*Task requirements:* Among the records below, count the lines where "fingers" occurs, and report that total alone.

*Items from a data source:*
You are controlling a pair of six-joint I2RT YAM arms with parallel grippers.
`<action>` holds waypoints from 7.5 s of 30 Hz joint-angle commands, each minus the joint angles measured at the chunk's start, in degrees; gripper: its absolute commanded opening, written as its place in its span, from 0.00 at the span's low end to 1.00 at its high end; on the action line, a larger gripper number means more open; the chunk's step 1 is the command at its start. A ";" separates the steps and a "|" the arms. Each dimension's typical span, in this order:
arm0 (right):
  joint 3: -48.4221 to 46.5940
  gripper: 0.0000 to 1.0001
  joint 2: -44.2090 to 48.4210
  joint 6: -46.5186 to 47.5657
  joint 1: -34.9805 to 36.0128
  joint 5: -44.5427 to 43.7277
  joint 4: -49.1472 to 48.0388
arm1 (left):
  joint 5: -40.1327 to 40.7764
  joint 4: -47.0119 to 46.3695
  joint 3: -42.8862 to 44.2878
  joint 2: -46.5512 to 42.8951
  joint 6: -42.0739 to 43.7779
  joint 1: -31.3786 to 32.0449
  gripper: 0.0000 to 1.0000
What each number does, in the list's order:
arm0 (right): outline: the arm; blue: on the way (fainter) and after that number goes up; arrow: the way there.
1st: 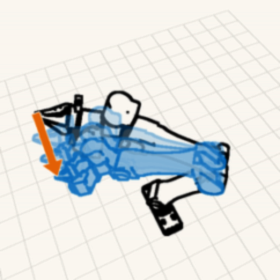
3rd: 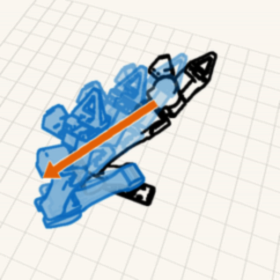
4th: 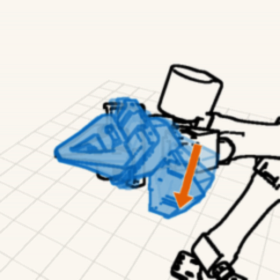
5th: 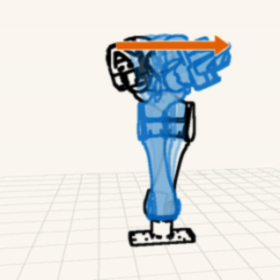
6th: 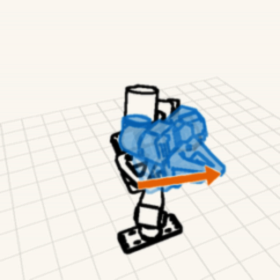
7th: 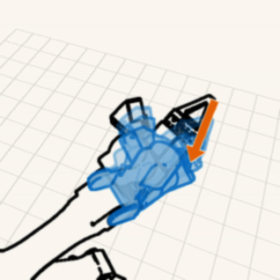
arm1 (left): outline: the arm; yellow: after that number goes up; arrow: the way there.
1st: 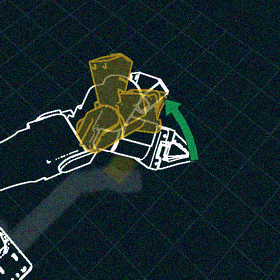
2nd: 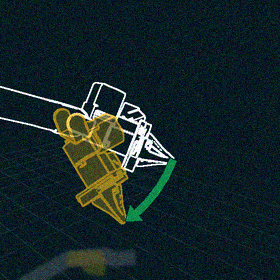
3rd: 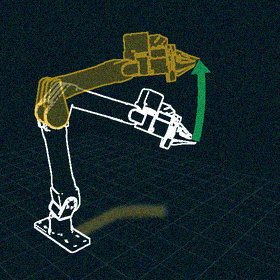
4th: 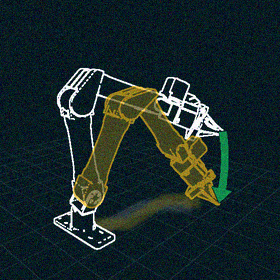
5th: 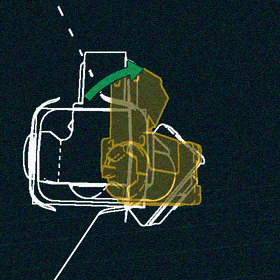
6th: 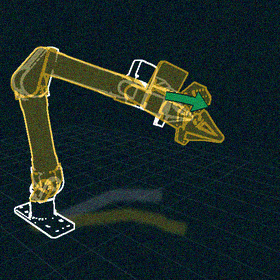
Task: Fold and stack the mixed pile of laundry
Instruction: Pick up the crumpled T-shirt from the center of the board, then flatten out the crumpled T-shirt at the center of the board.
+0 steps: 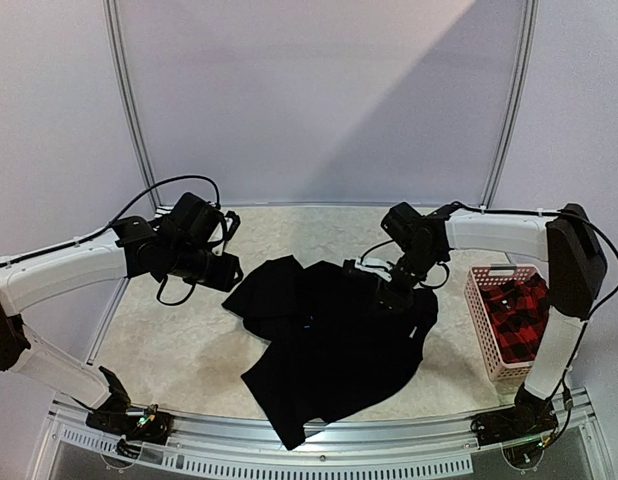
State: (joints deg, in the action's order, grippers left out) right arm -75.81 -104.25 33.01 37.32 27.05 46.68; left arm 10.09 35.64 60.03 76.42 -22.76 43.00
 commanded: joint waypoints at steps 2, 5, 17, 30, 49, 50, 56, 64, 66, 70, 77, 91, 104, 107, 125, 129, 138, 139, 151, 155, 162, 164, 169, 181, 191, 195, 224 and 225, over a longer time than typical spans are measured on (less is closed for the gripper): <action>-3.67 0.34 -4.74 -7.54 -3.78 5.07 6.12 | -0.60 -0.52 -0.88 0.16 -0.48 0.94 0.37; -5.66 0.34 -7.80 -10.55 -7.03 7.95 8.58 | -0.56 -0.40 -0.80 0.14 -0.50 0.95 0.37; -8.64 0.40 -18.49 -11.47 -9.75 15.34 14.08 | -1.09 -1.01 -1.05 1.22 -1.41 1.27 0.37; -16.19 0.41 -23.10 -10.76 -9.75 22.61 17.07 | -0.84 -1.04 -2.11 1.18 -1.16 1.38 0.37; -23.44 0.05 -28.59 -11.18 -9.73 25.60 15.69 | -0.37 0.77 -2.42 -0.03 -1.66 1.77 0.38; -23.79 0.01 -28.57 -10.95 -9.72 25.80 15.99 | -0.45 0.83 -2.46 0.00 -1.56 1.88 0.38; -21.45 0.00 -20.30 -8.12 -10.75 20.37 15.40 | -2.43 1.40 -1.81 0.82 4.78 4.35 0.38; -15.30 0.00 0.14 -8.67 -18.02 14.74 10.12 | -5.13 3.53 4.85 10.32 12.23 7.26 0.38; -11.85 0.00 3.36 -8.67 -18.50 13.08 8.28 | -3.75 4.36 7.60 14.64 12.91 8.04 0.38; -6.59 0.00 8.11 -9.46 -18.95 11.49 4.72 | -0.26 5.62 13.47 22.86 12.84 9.01 0.38; -3.70 0.00 11.23 -10.37 -21.58 11.82 2.33 | -2.97 5.46 21.59 32.38 13.15 9.56 0.40; -1.90 0.00 12.31 -10.48 -24.66 14.08 1.05 | 7.03 18.15 34.65 45.47 11.65 12.45 0.39; -3.14 0.00 15.88 -9.97 -26.41 14.33 3.33 | 13.10 20.31 31.17 29.13 11.41 12.28 0.00; -3.42 0.00 20.41 -8.49 -26.60 13.26 5.73 | 14.46 22.00 28.98 19.91 10.53 12.28 0.00; -1.47 0.00 42.01 -9.66 -29.69 5.39 7.79 | 14.97 26.18 1.78 -13.40 -4.68 9.87 0.00; 1.61 0.00 39.58 -11.53 -29.69 4.34 3.30 | 16.55 25.75 -4.78 -13.63 -6.34 4.16 0.00; -3.67 0.00 26.50 -17.16 -29.72 -1.01 -7.22 | 15.31 11.80 -8.91 -4.71 -0.70 -11.95 0.00; -4.71 0.00 24.69 -17.84 -29.67 -2.79 -8.19 | 15.39 10.56 -8.17 -1.45 0.42 -13.07 0.00; -16.42 0.00 7.71 -24.34 -32.84 0.72 -9.49 | 11.78 5.42 -1.39 7.01 2.27 -6.09 0.30; -18.35 0.00 8.00 -25.15 -32.84 2.34 -8.45 | 2.19 -3.73 -1.45 3.77 4.35 -0.79 0.35; -16.58 0.00 7.28 -26.56 -32.84 5.76 -8.70 | -5.60 -5.34 7.35 16.84 7.15 2.56 0.35; -16.16 0.00 7.47 -26.38 -32.83 5.98 -8.51 | -4.68 -3.33 10.46 21.00 8.28 3.95 0.36; -15.24 0.00 8.63 -25.09 -32.84 6.65 -8.00 | -0.70 2.00 13.67 27.23 9.04 4.37 0.38; -12.70 0.00 9.28 -24.23 -32.82 5.95 -9.74 | -3.10 4.45 -7.03 12.99 -7.69 9.26 0.37; -11.99 0.00 8.65 -23.57 -32.84 7.51 -9.86 | 3.40 13.37 -5.44 5.07 -8.53 9.46 0.36; -10.45 0.00 9.88 -23.28 -32.84 7.79 -10.66 | 6.11 18.50 2.00 3.66 -3.12 5.48 0.36; -8.99 0.00 9.59 -22.52 -32.83 9.31 -10.76 | -5.64 19.49 3.91 18.20 -4.25 3.57 0.38; -8.93 0.00 9.47 -22.55 -32.84 9.28 -10.80 | -6.00 19.52 3.99 18.62 -4.13 3.64 0.37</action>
State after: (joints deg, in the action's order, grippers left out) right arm -85.47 -95.22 9.80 4.49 35.68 36.75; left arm 5.15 54.74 64.42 93.51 -26.13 45.74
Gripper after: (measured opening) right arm 0.008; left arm 0.382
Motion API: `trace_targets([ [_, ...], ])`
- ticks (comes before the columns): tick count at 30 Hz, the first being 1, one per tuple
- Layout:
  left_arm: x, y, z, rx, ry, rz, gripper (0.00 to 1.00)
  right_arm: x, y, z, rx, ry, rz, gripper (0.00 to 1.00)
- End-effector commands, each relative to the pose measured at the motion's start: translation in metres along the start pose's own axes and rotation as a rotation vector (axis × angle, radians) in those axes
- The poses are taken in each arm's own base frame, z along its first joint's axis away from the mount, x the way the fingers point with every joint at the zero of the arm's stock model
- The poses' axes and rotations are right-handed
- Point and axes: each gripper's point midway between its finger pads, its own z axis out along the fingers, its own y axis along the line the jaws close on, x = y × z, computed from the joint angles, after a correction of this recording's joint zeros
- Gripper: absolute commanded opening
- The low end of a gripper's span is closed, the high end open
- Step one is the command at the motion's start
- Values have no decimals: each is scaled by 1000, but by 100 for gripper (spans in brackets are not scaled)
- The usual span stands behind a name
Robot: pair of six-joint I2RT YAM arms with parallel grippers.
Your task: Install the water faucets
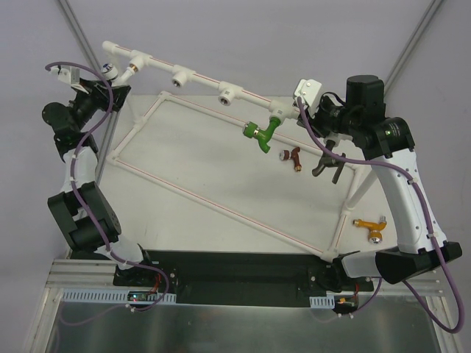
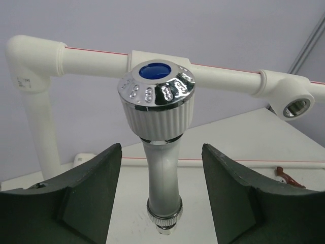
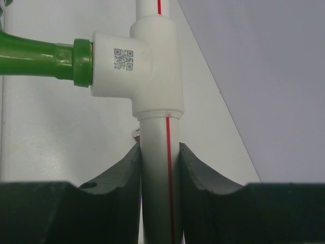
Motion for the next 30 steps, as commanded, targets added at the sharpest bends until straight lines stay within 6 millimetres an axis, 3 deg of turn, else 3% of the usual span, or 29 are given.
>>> trace_targets([
  [1,-36,-7,4,-26,-67,143,62,-23,9,-10,-21,-83,-11,2],
  [15,-42,-8,26,3,-73,157,55,-26,11,-11,-30,-95,-9,2],
  [22,-35,-10,28,16,-50,197,33,-26,11,-11,-29,-94,-10,2],
  [27,-24,-16,32,48,-1,298,0,-27,11,-10,-29,-93,-11,2],
  [30,-15,-15,31,57,35,353,0,-26,11,-11,-25,-89,-11,2],
])
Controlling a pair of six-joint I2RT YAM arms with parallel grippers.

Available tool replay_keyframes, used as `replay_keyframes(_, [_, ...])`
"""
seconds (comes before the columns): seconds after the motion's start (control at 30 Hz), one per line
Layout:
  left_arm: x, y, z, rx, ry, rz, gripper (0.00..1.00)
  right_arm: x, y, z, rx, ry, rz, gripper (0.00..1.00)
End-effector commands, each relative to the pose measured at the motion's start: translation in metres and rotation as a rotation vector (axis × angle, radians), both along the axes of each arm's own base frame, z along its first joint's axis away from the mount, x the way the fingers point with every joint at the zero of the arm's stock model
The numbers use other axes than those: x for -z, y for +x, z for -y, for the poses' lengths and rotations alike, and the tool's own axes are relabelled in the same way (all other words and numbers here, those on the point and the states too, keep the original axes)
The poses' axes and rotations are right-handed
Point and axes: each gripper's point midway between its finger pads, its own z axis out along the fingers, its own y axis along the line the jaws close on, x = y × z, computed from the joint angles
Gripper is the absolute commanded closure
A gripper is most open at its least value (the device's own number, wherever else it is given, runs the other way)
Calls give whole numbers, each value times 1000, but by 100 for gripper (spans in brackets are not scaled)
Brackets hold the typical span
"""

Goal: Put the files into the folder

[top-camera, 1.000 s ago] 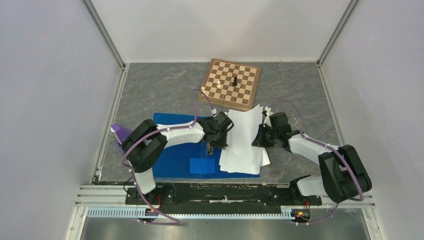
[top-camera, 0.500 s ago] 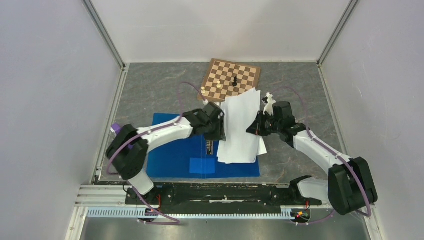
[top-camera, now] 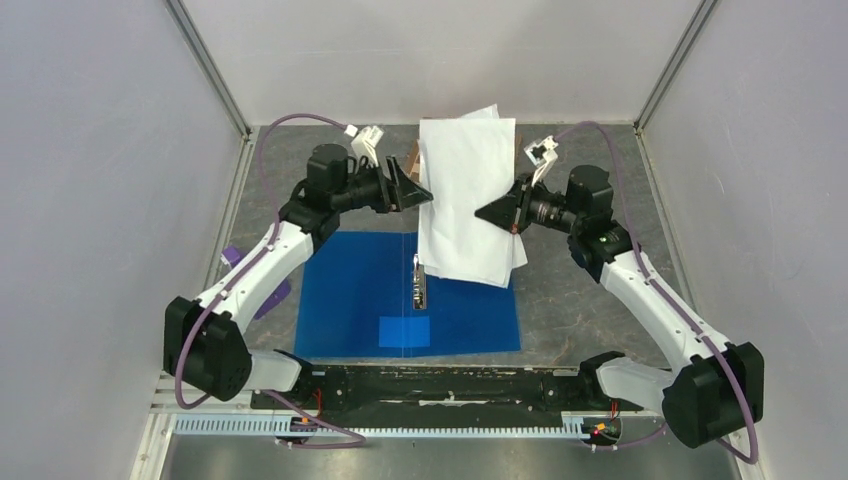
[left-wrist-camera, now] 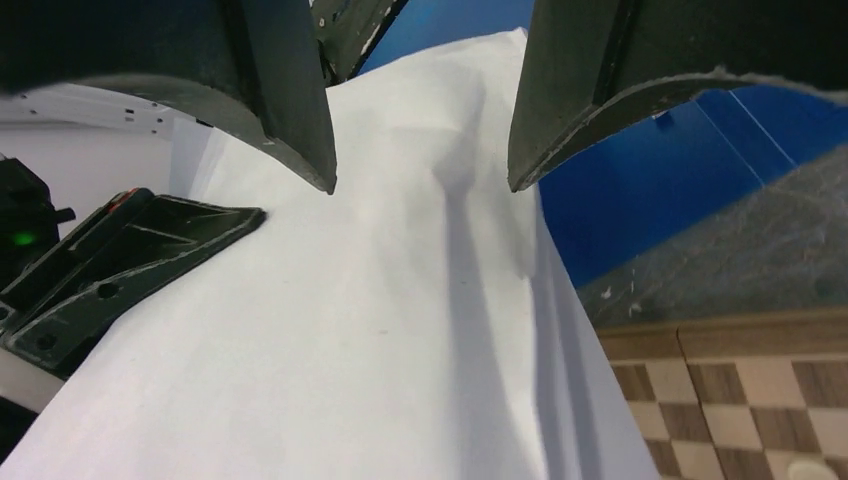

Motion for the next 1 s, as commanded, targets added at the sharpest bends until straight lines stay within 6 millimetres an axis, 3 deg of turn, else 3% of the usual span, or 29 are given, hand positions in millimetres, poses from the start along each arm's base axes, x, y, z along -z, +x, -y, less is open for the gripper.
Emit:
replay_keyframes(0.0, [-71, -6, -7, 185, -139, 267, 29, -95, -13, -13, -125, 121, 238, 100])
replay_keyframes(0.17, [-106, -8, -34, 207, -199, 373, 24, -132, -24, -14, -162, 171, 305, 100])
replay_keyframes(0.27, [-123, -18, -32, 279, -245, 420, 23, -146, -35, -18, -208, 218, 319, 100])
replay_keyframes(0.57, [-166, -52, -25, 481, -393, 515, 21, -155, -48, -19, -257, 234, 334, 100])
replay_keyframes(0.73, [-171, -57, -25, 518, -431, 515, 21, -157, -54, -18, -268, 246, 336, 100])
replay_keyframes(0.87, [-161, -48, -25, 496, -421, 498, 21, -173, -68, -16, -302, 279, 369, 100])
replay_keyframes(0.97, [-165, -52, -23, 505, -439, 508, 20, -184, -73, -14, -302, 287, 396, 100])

*The answer:* 4